ACTION ITEM: Would you repeat exactly the part of the listing below that runs from the line containing "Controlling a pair" down to the line containing "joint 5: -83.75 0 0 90", inclusive, and nothing else?

[Start of section]

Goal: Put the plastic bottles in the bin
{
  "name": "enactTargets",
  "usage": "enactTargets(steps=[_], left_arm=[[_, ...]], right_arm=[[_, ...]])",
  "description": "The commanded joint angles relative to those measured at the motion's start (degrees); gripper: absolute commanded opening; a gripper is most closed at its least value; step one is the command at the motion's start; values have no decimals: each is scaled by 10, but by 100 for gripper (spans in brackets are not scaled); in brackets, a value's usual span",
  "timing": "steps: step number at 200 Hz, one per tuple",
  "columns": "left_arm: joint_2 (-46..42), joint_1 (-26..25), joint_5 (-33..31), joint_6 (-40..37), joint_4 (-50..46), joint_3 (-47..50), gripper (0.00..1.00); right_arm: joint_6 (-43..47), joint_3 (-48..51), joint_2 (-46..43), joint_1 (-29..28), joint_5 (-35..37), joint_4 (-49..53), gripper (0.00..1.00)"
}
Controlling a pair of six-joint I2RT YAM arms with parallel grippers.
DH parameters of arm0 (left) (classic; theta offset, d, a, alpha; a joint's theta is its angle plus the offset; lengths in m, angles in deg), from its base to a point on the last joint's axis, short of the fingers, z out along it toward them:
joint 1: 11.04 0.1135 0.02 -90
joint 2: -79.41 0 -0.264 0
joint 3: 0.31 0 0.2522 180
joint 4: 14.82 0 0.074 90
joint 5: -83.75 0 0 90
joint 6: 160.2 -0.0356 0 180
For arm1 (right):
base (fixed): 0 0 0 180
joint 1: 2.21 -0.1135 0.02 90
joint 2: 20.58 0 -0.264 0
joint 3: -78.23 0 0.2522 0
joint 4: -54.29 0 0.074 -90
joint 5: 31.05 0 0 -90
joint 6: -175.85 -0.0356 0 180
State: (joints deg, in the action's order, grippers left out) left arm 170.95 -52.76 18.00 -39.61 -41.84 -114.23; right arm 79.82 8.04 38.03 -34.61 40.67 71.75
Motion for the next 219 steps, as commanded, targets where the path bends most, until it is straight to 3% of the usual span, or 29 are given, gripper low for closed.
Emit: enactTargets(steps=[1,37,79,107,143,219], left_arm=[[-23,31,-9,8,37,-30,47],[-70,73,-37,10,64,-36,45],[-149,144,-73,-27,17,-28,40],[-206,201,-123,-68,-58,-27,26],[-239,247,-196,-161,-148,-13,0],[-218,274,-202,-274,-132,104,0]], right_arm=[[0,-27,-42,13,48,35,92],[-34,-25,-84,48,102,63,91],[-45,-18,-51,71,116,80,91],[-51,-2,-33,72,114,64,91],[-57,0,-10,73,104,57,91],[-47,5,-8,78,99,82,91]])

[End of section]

ANSWER:
Controlling a pair of six-joint I2RT YAM arms with parallel grippers.
DH parameters of arm0 (left) (classic; theta offset, d, a, alpha; a joint's theta is its angle plus the offset; lengths in m, angles in deg), from its base to a point on the last joint's axis, short of the fingers, z out along it toward them:
joint 1: 11.04 0.1135 0.02 -90
joint 2: -79.41 0 -0.264 0
joint 3: 0.31 0 0.2522 180
joint 4: 14.82 0 0.074 90
joint 5: -83.75 0 0 90

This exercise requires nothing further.